Exercise instructions: Leave out the pictures and repeat the data exactly.

Collected material:

Segment Open

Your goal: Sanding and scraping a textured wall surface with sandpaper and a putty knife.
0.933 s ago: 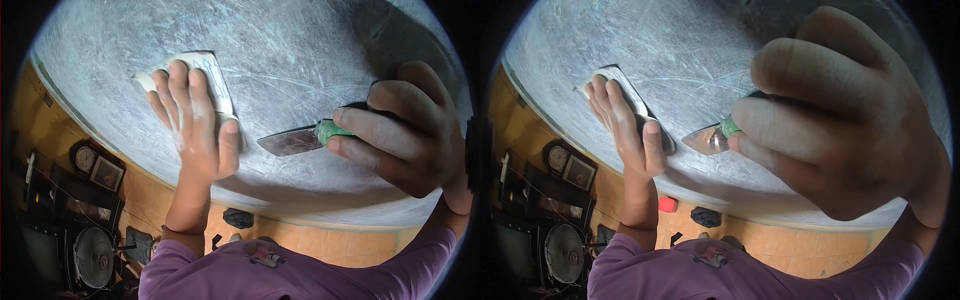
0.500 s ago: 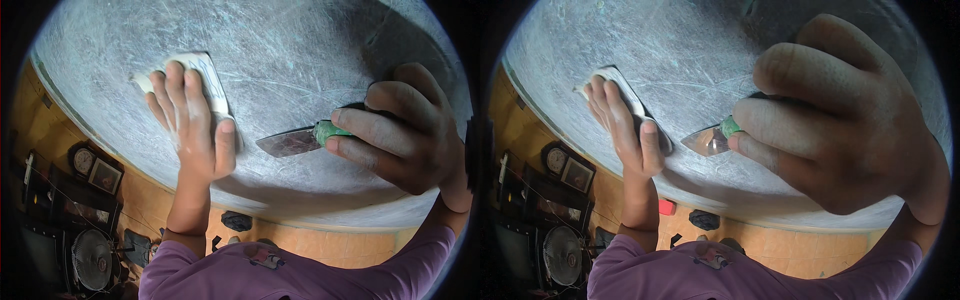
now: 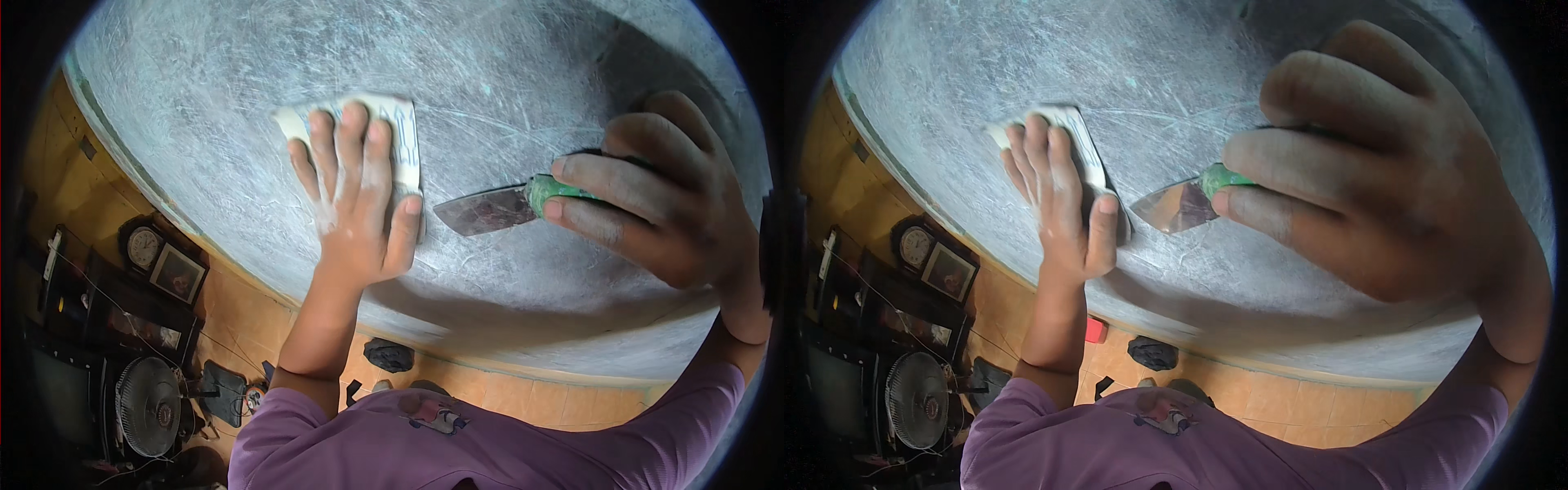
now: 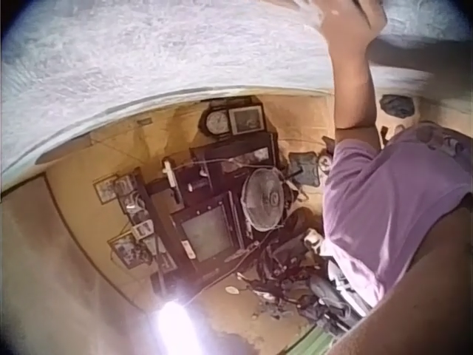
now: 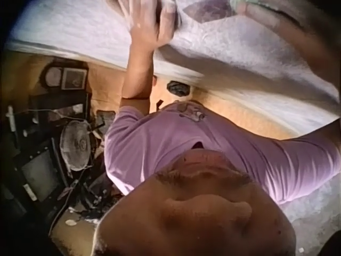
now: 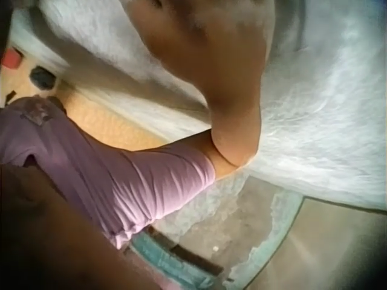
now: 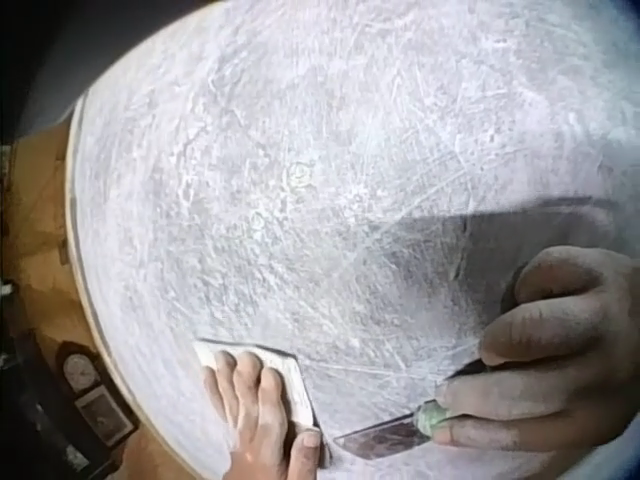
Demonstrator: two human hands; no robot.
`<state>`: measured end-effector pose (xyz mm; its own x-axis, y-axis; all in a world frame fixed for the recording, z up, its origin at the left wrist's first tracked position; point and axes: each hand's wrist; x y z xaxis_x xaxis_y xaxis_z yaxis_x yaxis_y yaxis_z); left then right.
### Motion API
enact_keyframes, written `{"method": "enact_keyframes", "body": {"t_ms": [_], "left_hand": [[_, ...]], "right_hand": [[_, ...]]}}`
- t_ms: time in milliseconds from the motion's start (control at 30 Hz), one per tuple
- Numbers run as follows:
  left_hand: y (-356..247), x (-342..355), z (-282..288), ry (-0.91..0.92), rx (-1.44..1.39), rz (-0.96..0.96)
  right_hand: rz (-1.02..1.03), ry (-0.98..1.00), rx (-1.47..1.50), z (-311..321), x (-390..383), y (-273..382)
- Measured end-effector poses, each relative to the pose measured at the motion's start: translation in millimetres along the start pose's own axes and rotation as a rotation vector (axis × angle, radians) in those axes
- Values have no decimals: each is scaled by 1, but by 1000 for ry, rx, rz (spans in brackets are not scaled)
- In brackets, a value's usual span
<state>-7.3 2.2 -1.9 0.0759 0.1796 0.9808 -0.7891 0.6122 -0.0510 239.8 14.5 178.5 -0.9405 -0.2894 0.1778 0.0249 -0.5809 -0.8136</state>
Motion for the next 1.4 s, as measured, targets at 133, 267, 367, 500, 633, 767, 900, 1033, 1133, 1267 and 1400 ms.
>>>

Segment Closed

Reply:
Your goal: Sanding and scraping a textured wall surface with sandpaper and a putty knife.
0.933 s ago: 
0.500 s ago: 
now: 
now: 
now: 
now: 
now: 
Demonstrator: two human hands; no robot.
`<state>`: measured end-effector pose (xyz mm; its own x-axis, y-axis; all in a world frame fixed for the recording, z up, its origin at the left wrist's first tracked position; point and axes: each hand's wrist; x y z xaxis_x xaxis_y xaxis_z yaxis_x yaxis_y yaxis_z); left then right.
### Motion API
enact_keyframes, written `{"method": "enact_keyframes", "body": {"t_ms": [_], "left_hand": [[_, ...]], "right_hand": [[_, ...]]}}`
- t_ms: time in milliseconds from the motion's start (control at 30 Hz), one per tuple
- Numbers run as follows:
  left_hand: y (-356..247), x (-342..355), z (-282..288), ry (-0.91..0.92), rx (-1.44..1.39), rz (-0.96..0.96)
  right_hand: rz (-1.02..1.03), ry (-0.98..1.00), rx (-1.47..1.50), z (-311..321), x (-390..383), y (-273..382)
- Measured end-effector poses, each relative to the pose measured at the motion's start: translation in millimetres along the start pose's own axes and rotation as a rotation vector (axis × angle, radians) in those axes
- Values have no decimals: each is scaled by 1, but by 1000 for ry, rx, rz (spans in brackets are not scaled)
- In brackets, a value's usual span
<state>-7.3 2.2 -1.9 0.0759 0.1796 0.9808 -0.7891 0.6122 -0.0510 239.8 14.5 178.5 -0.9405 -0.2894 0.1778 0.0249 -0.5809 -0.8136</state>
Motion for the next 1.4 s, as measured, targets at 133, 267, 367, 500, 633, 767, 900, 1033, 1133, 1267 and 1400 ms.
>>>

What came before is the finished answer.